Wareham voters favor Kennedy, in contrast to state
About 31 percent of Wareham’s voters participated in the September 1 primary election. The only contested races on the ballot were for the nominees for senator.
In 2018, only 17 percent of Wareham voters participated in the State Primary.
Perhaps surprisingly, more voters participated in Tuesday’s State Primary than in this spring’s Presidential Primary. A total of 5,154 voters participated in the State Primary — 236 more than voted in the spring.
During the 2016 Presidential Election, 79 percent of registered voters in Wareham weighed in.
During this election, 385 people voted early in person. The town mailed 286 absentee ballots and 3,824 early voting ballots to residents’ homes, although it is unclear how many were returned. All early and absentee ballots were counted during the day on Tuesday.
Town Clerk Michele Bissonnette put in place a number of procedures to keep voters and poll workers safe throughout the election, most of which will remain in place for the Presidential Election in November.
Poll workers stay behind a plexiglass shield, and most of the voting booths are closed to enforce social distancing.
After each voter, a poll workers cleaned the sides of the booth and the desk. Pens were sanitized between voters.
And there were tools to seal the ballots without having to lick anything during early voting.
During early voting and during the election, only eight voters were allowed in the polling place at a time.
All voters had to wear a face covering. Those who didn’t want to use provided pens and a voting booth could bring a blue or black ink Sharpie or Paper Mate Flair pen and a clipboard or book on which to fill out the ballot.
Six feet of social distancing were maintained between oneself and those not from one’s household.
During the primary, poll workers were able to use Poll Pads -- modified iPads — to check in voters for the first time instead of the traditional clipboard with a printed-out list of the voter rolls.
The system is entirely offline and very secure, Bissonnette said.
When poll workers enter in a name, a list of voters pops up that shows the voters’ status for the current election.
If the voter has requested an absentee ballot, returned a mail-in ballot, or voted in person, that is shown on the screen.

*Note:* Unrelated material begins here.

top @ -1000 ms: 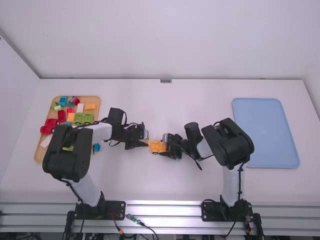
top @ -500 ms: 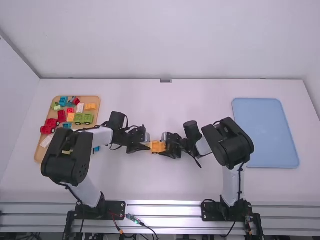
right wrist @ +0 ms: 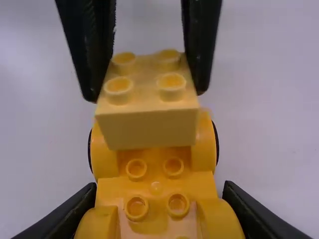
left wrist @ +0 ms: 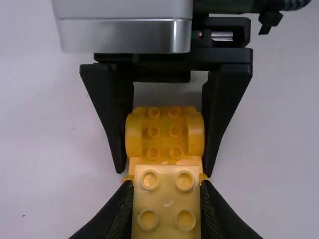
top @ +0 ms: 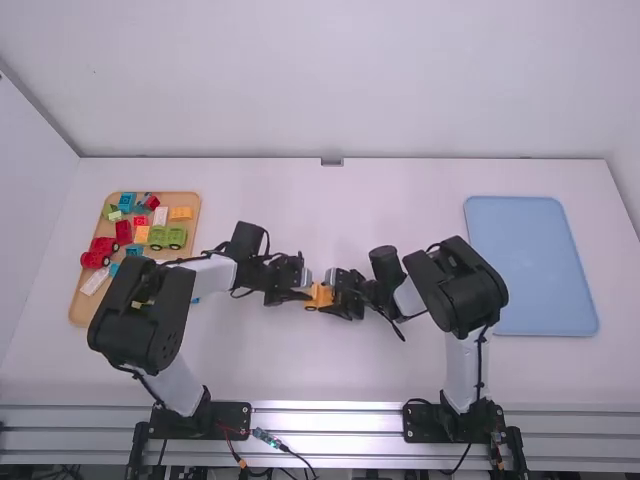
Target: Assemble lego blocks to make yellow taxi
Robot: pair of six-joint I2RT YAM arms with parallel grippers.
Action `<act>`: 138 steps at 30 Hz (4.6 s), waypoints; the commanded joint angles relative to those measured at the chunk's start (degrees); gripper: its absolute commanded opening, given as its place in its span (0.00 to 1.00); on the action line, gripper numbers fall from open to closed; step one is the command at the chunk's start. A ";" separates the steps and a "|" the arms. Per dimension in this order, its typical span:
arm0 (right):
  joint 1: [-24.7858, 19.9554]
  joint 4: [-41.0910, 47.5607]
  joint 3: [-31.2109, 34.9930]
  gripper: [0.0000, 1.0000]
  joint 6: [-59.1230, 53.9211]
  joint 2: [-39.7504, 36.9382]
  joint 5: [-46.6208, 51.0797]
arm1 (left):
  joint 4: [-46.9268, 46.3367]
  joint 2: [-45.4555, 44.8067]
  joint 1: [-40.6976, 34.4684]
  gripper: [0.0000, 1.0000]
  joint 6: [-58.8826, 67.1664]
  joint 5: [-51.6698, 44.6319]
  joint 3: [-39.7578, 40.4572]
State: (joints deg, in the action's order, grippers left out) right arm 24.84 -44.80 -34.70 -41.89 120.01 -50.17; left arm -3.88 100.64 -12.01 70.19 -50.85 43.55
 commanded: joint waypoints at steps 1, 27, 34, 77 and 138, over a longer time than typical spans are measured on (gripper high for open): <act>0.09 1.03 -0.02 0.50 0.13 0.91 0.50 | 0.56 -1.33 -0.15 0.02 -0.37 -1.80 -0.33; 0.05 6.51 -2.86 0.50 -0.96 0.93 0.44 | 6.24 -1.09 -4.55 0.02 -8.66 6.99 -2.71; -0.02 5.79 -2.01 0.50 -1.86 0.93 0.48 | 6.59 -1.09 -5.36 0.02 -9.46 9.26 -2.71; -0.39 9.51 -3.17 0.48 -3.52 0.93 0.72 | 5.41 -1.22 -5.11 0.02 -13.84 16.73 -1.42; -0.82 10.38 -3.17 0.46 -3.98 0.93 2.05 | -0.16 -1.31 -5.36 0.99 -13.68 18.09 1.86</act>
State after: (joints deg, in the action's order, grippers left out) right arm 24.14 -35.59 -38.65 -45.52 119.98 -51.24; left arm -3.40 99.63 -17.78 55.79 -32.71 44.21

The Poll Pads have only been approved by the state for this election due to the pandemic, but Bissonnette is hopeful they will become the norm for future elections, including the Presidential Election.
On the Democratic ticket, incumbent Ed Markey ran against current congressman Joe Kennedy III.
While the state overall was called for Markey, Wareham voters favored Kennedy, who received 45% of the Democratic vote to Markey’s 30%.
Markey has been a US senator for Massachusetts since 2013 and a US representative since 1976. He helped author the Green New Deal, a policy proposal addressing climate change and economic inequality, and co-sponsored Medicare for All, a bill that would create a universal single-payer health care system — policies also supported by Kennedy.
Kennedy is a son of former US Representative Joseph Kennedy II and has been a US representative for Massachusetts’ fourth congressional district since 2013, when he took the seat after former representative Barney Frank retired.
In the Republican primary, Kevin O’Connor won 14.6% of votes to Dr. Shiva Ayyadurai’s 9.6%.
According to his campaign website, O’Connor is an attorney and longstanding member of the legal community in Massachusetts, serving on the executive committee for the Boston Bar Association Council and holding a number of other roles with the association.
Ayyadurai holds a Ph.D in biological engineering from MIT and claims to have invented email, claims that have been largely discredited. He ran against Elizabeth Warren as an independent in the US Senate race in 2018, earning 3.4% of the vote. He advocates for coronavirus to be treated with vitamin supplements. Ayyadurai is also the ex-husband of actress Fran Drescher.
There were also several uncontested primary races on the ballot.
Incumbent state Senator Marc Pacheco won 62.3 percent of the Democratic vote.
Incumbent congressman Bill Keating won 64.8 percent of the Democratic vote. On the Republican ballot, Helen Brady won 20.5 percent of the vote for that position.
Incumbent Republican State Representative Susan Williams Gifford won 21.8 percent of the Republican vote. No Democratic candidate ran for that seat.